The Python code is too big to be inserted
in this documentation: see file Pymacs/rebox.py
in the Pymacs distribution. You will observe
in the code that Pymacs specific features are
used exclusively from within the
pymacs_load_hook function and
the Emacs_Rebox
class. In batch mode, Pymacs is not even imported.
Here, we mean to discuss some of the design
choices in the context of Pymacs.
In batch mode, as well as with
rebox-region,
the text to handle is turned over to Python,
and fully processed in Python, with
practically no Pymacs interaction while the
work gets done. On the other hand,
rebox-comment
is rather Pymacs intensive: the comment
boundaries are chased right from the Emacs
buffer, as directed by the function
Emacs_Rebox.find_comment.
Once the boundaries are found, the remainder
of the work is essentially done on the Python
side.
Once the boxed comment has been
reformatted in Python, the old comment is
removed in a single delete operation, the new
comment is inserted in a second operation,
this occurs in Emacs_Rebox.process_emacs_region.

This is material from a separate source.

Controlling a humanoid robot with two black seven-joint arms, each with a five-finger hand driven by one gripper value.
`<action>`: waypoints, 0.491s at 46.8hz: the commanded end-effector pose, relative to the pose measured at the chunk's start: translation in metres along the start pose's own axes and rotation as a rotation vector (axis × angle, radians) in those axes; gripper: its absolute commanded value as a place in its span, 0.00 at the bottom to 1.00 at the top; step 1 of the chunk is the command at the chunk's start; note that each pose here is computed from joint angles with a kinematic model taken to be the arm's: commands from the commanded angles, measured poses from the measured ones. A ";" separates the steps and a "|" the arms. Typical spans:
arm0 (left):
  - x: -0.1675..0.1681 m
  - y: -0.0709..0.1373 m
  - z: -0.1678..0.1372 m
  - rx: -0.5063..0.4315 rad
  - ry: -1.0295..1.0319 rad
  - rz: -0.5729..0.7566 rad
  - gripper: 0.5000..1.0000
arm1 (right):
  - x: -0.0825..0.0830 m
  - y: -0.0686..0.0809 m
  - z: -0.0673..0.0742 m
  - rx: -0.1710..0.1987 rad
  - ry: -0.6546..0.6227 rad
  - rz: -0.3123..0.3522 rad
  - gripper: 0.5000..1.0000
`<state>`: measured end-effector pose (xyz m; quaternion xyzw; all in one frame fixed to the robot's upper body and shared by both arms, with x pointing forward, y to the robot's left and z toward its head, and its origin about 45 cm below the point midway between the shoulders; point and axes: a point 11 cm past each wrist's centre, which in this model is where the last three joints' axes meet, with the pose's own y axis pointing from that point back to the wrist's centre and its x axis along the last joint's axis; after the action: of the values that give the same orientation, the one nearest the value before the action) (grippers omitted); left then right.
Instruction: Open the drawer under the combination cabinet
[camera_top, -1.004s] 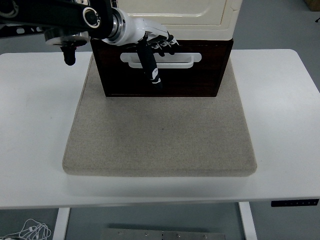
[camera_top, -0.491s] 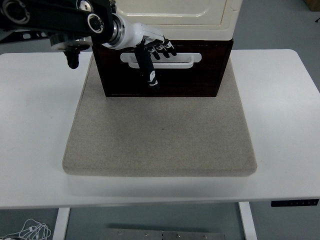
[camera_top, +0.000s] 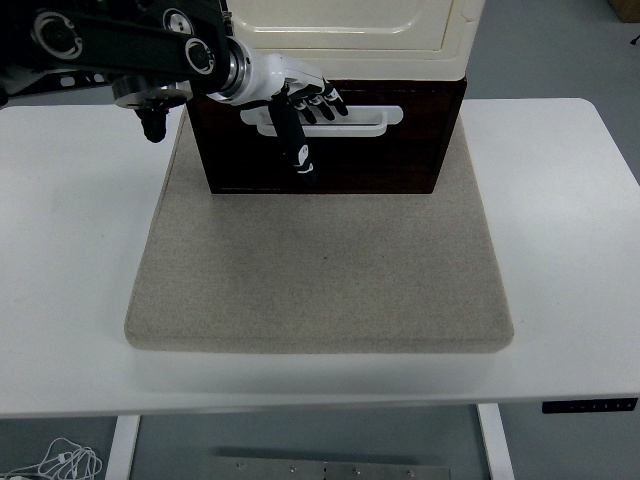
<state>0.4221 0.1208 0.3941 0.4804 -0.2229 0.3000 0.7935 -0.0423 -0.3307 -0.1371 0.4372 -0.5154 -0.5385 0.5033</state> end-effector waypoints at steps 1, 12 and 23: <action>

But by doing so, if point was within the
boxed comment before the reformatting, its
precise position is lost. To well preserve
point, Python might have driven all
reformatting details directly in the Emacs
buffer. We really preferred doing it all on
the Python side: as we gain legibility by
expressing the algorithms in pure Python, the
same Python code may be used in batch or
interactively, and we avoid the slowdown that
would result from heavy use of Emacs
services.
To avoid completely loosing point, I
kludged a Marker class, which goal is
to estimate the new value of point from the
old. Reformatting may change the amount of
white space, and either delete or insert an
arbitrary number characters meant to draw the
box. The idea is to initially count the
number of characters between the beginning of
the region and point, while ignoring any
problematic character. Once the comment has
been put back in a box, point is advanced
from the beginning of the region until we get
the same count of characters, skipping all
problematic characters. This Marker class works fully on
the Python side, it does not involve Pymacs
at all, but it does solve a problem that
resulted from my choice of keeping the data
on the Python side instead of handling it
directly in the Emacs buffer.
We want a comment reformatting to appear
as a single operation, in the context of
Emacs Undo. The method Emacs_Rebox.clean_undo_after
handles the general case for this. Not that
we do so much in practice: a reformatting
implies one delete-region and one
insert, and
maybe some other little adjustments at
Emacs_Rebox.find_comment
time. Even if this method scans and modifies
an Emacs Lisp list directly in the Emacs
memory, the code doing this stays neat and
legible. However, I found out that the undo
list may grow quickly when the Emacs buffer
use markers, with the consequence of making
this routine so Pymacs intensive that most of
the CPU is spent there. I rewrote that
routine in Emacs Lisp so it executes in a
single Pymacs interaction.
Function Emacs_Rebox.remainder_of_line
could have been written in Python, but it was
probably not worth going away from this
one-liner in Emacs Lisp. Also, given this
routine is often called by find_comment, a few Pymacs
protocol interactions are spared this way.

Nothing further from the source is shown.